Unusually for the series it is divided into only 340 sections. There are three additional sections relating to different types of combat. Section 341 is for ship-to-ship combat, 342 for hand-to-hand comabt and 343 for phaser combat. Once combat is successfully concluded the player returns to the referring section.
[edit] Story
Starship Traveller is set in the distant future, with the player taking the role of a starship commander whose ship and crew are sucked through a black hole and into an unknown quadrant of space. The player's mission from this point is to find a means to return home, collecting clues from several different planets in pursuit of this goal.
Starship Traveller deviates from the Fighting Fantasy norm in a number of ways. It is the first Fighting Fantasy gamebook to feature a science fiction setting, as opposed to the more traditional fantasy, and it was also the first to provide the player with multiple characters - the player is required to keep track of the relevant statistics for several crew members as well as the protagonist. As is appropriate for a game which features extensive travel by starship, it also employs the first vehicle combat system in the series. However, the novelty of these features is softened some by the fact that a reader can successfully complete the book without ever having to roll dice.
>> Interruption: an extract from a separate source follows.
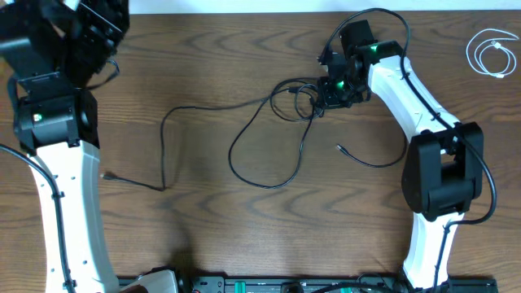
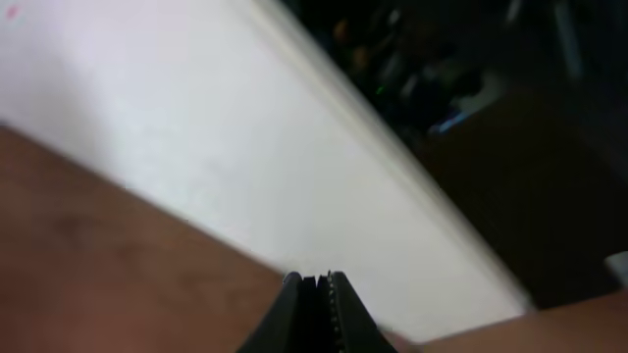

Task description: Untangle cables

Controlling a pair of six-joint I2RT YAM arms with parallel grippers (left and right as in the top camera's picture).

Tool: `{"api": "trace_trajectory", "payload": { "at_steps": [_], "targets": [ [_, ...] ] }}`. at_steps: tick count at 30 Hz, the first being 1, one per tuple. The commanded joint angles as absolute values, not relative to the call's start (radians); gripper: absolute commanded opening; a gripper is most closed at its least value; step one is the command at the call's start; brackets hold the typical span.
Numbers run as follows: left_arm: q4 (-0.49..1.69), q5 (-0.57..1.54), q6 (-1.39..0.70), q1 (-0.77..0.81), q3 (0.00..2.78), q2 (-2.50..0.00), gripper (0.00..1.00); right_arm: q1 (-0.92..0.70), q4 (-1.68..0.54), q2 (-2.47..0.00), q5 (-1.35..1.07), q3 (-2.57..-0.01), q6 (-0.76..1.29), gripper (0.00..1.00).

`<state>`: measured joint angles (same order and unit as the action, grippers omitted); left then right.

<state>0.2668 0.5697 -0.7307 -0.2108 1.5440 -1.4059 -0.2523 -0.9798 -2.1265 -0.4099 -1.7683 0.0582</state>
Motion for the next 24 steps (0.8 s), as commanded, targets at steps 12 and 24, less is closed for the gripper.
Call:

The book contains many similarities to Star Trek: The Original Series. The crew uses transporter-like devices to visit planets and both they and the starship have weapons like those seen on Star Trek. The organization of the crew is also reminiscent of that used on the television series.
Most Fighting Fantasy titles are set on the world of Titan, but Starship Traveller is not. However, several references throughout the book are made to the Starship Titan.
At the time of publication, a mild controversy arose when it was alleged that the book was intended as a 'cash in' on the successful RPG system Traveller (role-playing game) (a US-based system that nonetheless used the British spelling rather than the American English variant). Steve Jackson has stated in interviews that Traveller was one of his favorite roleplaying games.